--- Required work ---
The expected answer is the set of lines in the data below between the line holding "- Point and" and the line holding "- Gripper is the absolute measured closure", inclusive, written out exactly.

[[ Data extract open ]]

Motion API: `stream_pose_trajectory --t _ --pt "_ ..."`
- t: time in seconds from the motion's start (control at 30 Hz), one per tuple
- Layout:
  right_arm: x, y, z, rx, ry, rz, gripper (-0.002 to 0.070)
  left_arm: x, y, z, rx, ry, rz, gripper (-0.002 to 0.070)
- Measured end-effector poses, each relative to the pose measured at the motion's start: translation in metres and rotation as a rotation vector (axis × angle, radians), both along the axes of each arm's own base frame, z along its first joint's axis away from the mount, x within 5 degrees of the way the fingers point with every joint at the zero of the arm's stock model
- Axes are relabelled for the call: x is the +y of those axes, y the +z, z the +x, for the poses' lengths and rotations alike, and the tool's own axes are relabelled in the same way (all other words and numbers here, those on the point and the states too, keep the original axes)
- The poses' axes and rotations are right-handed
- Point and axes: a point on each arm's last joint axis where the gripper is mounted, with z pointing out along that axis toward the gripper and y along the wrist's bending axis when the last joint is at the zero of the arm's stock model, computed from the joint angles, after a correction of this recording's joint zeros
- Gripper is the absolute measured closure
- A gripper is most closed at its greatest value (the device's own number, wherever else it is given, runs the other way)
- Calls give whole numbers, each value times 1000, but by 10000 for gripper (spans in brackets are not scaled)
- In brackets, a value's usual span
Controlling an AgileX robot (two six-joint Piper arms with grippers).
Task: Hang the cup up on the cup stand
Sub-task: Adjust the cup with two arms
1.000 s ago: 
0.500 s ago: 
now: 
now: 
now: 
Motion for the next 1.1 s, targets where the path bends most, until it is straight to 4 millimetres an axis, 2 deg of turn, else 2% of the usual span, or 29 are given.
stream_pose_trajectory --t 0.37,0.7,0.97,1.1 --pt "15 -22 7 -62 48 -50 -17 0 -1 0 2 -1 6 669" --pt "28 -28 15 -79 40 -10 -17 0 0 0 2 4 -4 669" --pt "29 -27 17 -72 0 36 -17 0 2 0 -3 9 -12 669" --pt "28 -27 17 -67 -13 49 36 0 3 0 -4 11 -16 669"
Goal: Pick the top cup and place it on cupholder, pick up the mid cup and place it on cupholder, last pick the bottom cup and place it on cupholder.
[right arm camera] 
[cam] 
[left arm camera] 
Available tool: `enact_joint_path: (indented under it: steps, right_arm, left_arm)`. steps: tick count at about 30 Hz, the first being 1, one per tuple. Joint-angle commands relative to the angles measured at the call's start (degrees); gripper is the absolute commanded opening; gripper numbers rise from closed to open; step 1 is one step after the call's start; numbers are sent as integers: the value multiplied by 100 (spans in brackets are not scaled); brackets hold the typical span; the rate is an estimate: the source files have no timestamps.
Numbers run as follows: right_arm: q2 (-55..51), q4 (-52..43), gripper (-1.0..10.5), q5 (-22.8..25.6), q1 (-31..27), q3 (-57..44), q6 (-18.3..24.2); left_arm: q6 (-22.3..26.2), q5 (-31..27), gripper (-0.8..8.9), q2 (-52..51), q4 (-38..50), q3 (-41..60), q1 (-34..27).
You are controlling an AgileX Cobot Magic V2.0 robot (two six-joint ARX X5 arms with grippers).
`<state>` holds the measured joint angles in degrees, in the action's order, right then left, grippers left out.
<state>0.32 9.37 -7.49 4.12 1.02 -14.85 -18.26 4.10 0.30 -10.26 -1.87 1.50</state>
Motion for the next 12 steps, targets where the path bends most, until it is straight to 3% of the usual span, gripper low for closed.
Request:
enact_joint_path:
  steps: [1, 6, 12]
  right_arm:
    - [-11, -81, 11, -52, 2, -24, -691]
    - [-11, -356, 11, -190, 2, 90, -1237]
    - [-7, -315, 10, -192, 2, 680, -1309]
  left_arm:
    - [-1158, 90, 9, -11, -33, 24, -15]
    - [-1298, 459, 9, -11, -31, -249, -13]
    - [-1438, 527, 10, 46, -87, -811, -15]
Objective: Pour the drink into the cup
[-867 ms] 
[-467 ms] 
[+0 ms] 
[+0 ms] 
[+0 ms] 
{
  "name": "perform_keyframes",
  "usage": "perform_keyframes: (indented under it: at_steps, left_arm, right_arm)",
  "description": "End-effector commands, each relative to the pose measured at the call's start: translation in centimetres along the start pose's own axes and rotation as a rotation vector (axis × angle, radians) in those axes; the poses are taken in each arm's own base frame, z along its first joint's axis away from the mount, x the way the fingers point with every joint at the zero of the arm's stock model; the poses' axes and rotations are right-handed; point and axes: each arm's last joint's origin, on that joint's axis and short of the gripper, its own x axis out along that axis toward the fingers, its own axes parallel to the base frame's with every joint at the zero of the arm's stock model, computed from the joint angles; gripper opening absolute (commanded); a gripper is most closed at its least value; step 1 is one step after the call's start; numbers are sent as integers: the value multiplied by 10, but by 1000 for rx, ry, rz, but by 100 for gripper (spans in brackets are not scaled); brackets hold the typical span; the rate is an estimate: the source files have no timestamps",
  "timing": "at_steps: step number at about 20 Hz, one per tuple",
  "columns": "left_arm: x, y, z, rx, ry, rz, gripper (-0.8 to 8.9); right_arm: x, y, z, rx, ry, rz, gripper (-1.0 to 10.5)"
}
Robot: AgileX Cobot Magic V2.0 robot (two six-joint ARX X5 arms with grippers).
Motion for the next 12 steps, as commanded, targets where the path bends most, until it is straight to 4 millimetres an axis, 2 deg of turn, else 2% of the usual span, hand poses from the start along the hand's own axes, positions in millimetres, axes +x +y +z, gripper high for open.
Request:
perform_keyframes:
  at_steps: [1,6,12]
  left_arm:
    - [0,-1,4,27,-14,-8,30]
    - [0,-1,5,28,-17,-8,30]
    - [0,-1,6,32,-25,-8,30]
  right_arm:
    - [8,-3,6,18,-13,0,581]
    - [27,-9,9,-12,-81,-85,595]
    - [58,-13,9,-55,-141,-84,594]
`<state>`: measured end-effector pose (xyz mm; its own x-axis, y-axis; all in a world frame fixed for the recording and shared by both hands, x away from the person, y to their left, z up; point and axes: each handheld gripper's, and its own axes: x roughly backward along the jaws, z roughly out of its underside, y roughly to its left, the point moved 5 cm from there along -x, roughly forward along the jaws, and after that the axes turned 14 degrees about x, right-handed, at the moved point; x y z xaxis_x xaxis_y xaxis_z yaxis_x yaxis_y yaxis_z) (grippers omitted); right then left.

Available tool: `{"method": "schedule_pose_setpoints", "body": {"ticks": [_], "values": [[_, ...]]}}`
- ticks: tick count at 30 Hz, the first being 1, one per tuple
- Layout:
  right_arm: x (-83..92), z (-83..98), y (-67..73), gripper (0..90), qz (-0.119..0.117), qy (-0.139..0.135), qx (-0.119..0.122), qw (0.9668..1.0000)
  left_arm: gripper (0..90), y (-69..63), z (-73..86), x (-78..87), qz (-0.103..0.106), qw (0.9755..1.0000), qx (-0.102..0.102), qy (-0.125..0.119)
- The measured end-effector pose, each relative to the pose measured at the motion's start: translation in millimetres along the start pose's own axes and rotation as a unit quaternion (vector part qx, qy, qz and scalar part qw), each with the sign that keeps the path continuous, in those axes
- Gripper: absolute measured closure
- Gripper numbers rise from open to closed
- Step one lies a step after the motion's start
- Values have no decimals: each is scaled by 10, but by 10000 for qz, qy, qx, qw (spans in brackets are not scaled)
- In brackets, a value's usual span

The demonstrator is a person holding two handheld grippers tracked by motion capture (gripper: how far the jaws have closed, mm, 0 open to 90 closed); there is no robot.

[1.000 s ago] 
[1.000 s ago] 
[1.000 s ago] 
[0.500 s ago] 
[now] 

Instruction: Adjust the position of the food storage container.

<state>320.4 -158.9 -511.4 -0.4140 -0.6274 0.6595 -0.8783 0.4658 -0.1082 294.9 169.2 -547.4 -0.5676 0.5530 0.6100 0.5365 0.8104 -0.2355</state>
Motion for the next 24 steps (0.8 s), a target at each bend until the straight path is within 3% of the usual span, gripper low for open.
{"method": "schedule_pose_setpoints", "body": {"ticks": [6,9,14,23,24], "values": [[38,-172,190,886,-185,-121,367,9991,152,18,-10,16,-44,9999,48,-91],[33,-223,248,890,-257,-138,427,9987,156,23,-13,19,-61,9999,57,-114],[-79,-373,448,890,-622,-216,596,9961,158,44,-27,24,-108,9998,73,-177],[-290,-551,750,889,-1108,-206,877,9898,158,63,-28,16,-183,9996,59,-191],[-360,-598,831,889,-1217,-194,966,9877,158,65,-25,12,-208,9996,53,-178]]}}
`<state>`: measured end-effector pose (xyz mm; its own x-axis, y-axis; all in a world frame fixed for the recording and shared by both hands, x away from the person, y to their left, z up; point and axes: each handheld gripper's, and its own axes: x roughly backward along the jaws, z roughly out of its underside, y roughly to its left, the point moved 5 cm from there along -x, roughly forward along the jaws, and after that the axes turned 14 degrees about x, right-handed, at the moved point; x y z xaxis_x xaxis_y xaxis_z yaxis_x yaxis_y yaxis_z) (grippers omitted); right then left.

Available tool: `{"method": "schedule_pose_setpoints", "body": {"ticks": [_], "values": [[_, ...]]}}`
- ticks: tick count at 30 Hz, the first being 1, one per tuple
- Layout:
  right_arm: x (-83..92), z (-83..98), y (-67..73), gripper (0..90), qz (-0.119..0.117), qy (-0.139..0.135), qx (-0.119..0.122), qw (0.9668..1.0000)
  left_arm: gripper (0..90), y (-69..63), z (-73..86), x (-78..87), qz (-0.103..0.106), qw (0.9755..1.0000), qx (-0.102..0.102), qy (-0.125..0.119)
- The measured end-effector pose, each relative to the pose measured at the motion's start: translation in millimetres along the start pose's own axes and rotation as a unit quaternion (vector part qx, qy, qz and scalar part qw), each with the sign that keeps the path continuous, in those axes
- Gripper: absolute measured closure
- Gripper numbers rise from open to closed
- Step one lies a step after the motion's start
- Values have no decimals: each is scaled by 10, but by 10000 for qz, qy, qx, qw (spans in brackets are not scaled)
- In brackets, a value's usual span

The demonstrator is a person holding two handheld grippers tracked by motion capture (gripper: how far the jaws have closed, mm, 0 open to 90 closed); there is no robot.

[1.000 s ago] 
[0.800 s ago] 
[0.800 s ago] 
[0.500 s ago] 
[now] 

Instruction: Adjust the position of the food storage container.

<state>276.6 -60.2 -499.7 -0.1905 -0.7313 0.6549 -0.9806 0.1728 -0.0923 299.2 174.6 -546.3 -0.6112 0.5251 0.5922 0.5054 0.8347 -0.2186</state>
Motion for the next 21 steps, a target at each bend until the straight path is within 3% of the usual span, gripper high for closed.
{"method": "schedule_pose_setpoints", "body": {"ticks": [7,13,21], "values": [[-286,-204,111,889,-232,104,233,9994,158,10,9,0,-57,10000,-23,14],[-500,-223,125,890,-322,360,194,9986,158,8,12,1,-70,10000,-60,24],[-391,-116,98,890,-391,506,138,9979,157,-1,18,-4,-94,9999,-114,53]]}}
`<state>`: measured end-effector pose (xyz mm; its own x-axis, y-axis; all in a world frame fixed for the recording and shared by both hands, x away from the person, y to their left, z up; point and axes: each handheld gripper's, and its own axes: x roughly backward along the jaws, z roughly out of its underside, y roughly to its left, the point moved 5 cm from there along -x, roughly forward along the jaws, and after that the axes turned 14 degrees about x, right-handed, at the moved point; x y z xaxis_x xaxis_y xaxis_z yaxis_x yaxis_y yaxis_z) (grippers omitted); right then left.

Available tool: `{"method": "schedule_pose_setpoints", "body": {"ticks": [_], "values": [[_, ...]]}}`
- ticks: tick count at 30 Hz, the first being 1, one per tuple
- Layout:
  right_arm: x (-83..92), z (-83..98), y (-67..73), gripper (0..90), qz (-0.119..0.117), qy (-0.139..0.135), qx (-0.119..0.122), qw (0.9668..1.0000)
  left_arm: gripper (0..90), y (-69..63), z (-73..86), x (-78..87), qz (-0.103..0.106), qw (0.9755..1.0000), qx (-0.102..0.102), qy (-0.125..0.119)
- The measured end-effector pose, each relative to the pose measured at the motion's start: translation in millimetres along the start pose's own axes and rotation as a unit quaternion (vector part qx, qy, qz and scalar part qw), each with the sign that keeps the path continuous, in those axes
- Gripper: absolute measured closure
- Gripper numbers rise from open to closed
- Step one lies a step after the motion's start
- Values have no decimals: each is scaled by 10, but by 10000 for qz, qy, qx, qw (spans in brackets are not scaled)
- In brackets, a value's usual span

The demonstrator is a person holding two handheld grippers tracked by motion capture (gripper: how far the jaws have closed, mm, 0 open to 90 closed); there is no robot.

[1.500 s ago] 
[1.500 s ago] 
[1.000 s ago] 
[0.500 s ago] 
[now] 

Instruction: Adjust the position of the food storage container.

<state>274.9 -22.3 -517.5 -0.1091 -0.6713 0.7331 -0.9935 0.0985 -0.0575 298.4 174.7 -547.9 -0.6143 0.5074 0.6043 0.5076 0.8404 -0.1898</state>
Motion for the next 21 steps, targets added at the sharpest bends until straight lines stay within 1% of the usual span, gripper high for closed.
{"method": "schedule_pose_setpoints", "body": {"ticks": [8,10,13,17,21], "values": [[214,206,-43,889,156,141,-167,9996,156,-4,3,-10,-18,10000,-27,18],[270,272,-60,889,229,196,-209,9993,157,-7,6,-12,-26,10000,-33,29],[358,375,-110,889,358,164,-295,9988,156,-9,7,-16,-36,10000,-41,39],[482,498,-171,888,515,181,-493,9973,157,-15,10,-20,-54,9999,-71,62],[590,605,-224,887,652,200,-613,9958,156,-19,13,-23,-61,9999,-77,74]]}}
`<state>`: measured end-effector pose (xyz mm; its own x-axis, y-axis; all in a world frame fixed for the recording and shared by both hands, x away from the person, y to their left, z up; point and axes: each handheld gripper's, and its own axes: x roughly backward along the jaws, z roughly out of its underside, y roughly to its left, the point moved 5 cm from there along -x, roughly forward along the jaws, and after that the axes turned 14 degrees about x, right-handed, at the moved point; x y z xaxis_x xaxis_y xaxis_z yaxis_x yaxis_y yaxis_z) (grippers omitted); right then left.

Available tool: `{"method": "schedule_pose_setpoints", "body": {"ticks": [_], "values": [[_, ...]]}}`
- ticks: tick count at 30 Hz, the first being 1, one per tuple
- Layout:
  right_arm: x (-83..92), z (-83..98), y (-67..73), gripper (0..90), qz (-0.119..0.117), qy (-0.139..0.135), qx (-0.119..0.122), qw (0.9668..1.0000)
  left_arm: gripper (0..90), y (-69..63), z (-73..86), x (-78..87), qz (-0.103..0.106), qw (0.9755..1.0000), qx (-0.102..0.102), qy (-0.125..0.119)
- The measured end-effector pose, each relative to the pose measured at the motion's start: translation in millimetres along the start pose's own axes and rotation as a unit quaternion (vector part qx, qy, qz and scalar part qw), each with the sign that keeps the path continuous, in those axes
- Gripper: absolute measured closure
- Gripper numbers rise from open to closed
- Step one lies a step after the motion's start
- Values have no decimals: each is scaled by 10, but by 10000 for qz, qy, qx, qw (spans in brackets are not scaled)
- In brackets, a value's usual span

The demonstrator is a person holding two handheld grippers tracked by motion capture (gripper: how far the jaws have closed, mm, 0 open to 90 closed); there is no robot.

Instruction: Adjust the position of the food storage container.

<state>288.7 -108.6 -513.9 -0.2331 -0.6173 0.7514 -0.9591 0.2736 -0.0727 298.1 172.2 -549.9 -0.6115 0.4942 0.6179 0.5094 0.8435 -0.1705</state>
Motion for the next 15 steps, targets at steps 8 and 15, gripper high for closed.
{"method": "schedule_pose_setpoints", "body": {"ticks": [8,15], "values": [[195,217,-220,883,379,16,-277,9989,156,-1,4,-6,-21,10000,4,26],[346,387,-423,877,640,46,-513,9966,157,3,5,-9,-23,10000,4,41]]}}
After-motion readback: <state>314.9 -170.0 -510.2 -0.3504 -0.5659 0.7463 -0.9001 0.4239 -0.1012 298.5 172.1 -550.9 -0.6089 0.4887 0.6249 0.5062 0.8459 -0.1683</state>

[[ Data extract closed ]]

--- Response ---
- Point and axes: a point on each arm's last joint axis where the gripper is mounted, with z pointing out along that axis toward the gripper and y along the wrist's bending axis when the last joint is at the zero of the arm's stock model, computed from the joint angles, after a correction of this recording's joint zeros
- Gripper is the absolute measured closure

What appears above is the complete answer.